Fundo da América do Sul Parte 8
Então veio a decepção! Rasparam meu longo cabelo a zero, tirei a barba, e me colocaram dentro de uma farda de milico. Faziam-nos ficar em alerta no quartel, pois estava trocando o Presidente da República, poderia dar muita dor de cabeça nos militares se algo desse errado; eles temiam que o povo se levantasse contra o sistema que estava estrangulado e não tinha mais como voltar. (essa parte conto depois...).
Eu daria baixa em janeiro de 1985, mas o fdp do Presidente resolveu morrer, então minha baixa ficou para março; queria me matar, pois tinha comprado os ingressos para o Rocking Rio, ver todas as bandas que adorava, mas tive de ficar de verde-oliva limpando fuzil por mais uns meses.

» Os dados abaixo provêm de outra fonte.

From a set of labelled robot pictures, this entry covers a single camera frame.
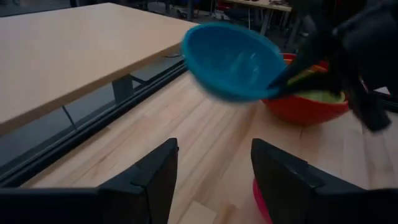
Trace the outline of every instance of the green food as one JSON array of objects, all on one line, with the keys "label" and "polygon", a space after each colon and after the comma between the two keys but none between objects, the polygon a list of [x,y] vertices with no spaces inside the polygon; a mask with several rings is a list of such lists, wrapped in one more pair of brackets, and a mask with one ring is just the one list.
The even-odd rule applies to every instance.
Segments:
[{"label": "green food", "polygon": [[[296,77],[291,78],[287,82],[287,84],[289,85],[289,84],[296,82],[297,80],[299,80],[303,77],[309,76],[313,73],[314,73],[314,71],[306,70],[306,71],[298,74]],[[302,92],[302,93],[297,93],[295,95],[301,96],[301,97],[309,99],[309,100],[320,101],[320,102],[324,102],[324,103],[342,103],[342,102],[344,102],[344,94],[343,93],[340,93],[340,97],[330,93],[329,91],[306,91],[306,92]]]}]

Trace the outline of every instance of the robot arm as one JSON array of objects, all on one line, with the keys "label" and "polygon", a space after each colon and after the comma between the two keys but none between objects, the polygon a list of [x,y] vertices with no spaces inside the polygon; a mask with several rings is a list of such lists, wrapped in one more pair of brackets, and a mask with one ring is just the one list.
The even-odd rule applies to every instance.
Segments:
[{"label": "robot arm", "polygon": [[[297,58],[270,85],[281,86],[275,98],[306,90],[343,90],[354,114],[371,131],[387,128],[387,114],[368,91],[386,86],[392,94],[398,92],[394,56],[398,52],[398,1],[290,3],[301,16],[310,17],[315,31],[301,46]],[[328,73],[316,73],[287,86],[287,80],[321,60],[329,62]]]}]

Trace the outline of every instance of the light wood tabletop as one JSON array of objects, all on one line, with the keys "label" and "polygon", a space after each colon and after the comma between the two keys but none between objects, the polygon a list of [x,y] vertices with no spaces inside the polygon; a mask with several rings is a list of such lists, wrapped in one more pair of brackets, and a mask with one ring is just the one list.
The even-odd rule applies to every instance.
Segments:
[{"label": "light wood tabletop", "polygon": [[0,18],[0,134],[176,52],[195,25],[111,3]]},{"label": "light wood tabletop", "polygon": [[289,6],[276,5],[276,4],[269,2],[269,0],[258,0],[258,1],[224,0],[224,1],[245,4],[248,6],[261,7],[261,8],[265,8],[265,9],[276,9],[276,10],[285,11],[285,12],[290,12],[292,10],[292,8]]},{"label": "light wood tabletop", "polygon": [[215,100],[186,73],[23,187],[97,186],[176,137],[178,177],[169,223],[264,223],[252,196],[253,138],[365,189],[397,187],[398,116],[389,116],[392,126],[377,135],[351,112],[318,126],[296,126],[260,101]]}]

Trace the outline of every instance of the blue bowl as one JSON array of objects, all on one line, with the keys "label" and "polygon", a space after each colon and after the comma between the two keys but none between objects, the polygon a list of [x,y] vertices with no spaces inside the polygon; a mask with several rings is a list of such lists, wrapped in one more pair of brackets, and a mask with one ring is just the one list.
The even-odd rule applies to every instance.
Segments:
[{"label": "blue bowl", "polygon": [[278,47],[240,26],[212,22],[191,28],[182,42],[185,62],[198,83],[226,101],[266,99],[268,85],[286,67]]}]

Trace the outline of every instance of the bowl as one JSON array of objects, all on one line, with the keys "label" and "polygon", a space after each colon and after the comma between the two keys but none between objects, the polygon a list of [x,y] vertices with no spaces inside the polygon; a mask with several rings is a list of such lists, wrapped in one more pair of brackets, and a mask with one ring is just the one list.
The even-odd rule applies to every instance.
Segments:
[{"label": "bowl", "polygon": [[269,216],[267,204],[262,197],[262,194],[261,194],[261,191],[257,184],[256,179],[253,180],[252,187],[253,187],[254,200],[256,201],[256,204],[257,204],[257,207],[259,208],[261,216],[263,217],[263,219],[265,219],[266,223],[273,224],[271,217]]},{"label": "bowl", "polygon": [[197,82],[212,95],[242,102],[267,98],[268,84],[286,67],[279,49],[246,28],[212,22],[191,28],[182,54]]},{"label": "bowl", "polygon": [[[289,64],[295,58],[294,54],[283,54],[283,56],[286,64]],[[308,75],[308,73],[325,72],[327,70],[328,64],[320,62],[297,77],[300,78]],[[340,97],[335,97],[327,91],[311,91],[276,100],[265,99],[262,102],[277,117],[300,125],[320,124],[337,118],[349,110],[343,92],[341,92]]]}]

Quando demos baixa, fizemos o maior puteiro, mijamos no chafariz do calçadão da Andrade Neves, e na confusão, atiramos um soldado da P.E. dentro, entramos em confronto com a P.E., levamos muita bordoada, mas também demos um monte delas! Lembro que foram vários garrafões de vinho no bar da Luzzo, antes de começar o tumulto; foi quando resolvi declamar um texto já algemado pela P.E. para as pessoas que passavam pela rua e que havia tornado-se palco de uma rebeldia juvenil, eu já estava ralado mesmo, então com a aorta pulando em meu pescoço, parecendo que ia explodir, da boca junto com as palavras saiam uma baba branca mostrando o nível de minha indignação.
- falei:
Viver é um grande jogo de xadrez
onde não há vencedor, só jogadas de estratégias;
O rei como grande condutor, e onde todos tentam chegar
vai-se vencendo grandes batalhas, mas a guerra ainda nem começou.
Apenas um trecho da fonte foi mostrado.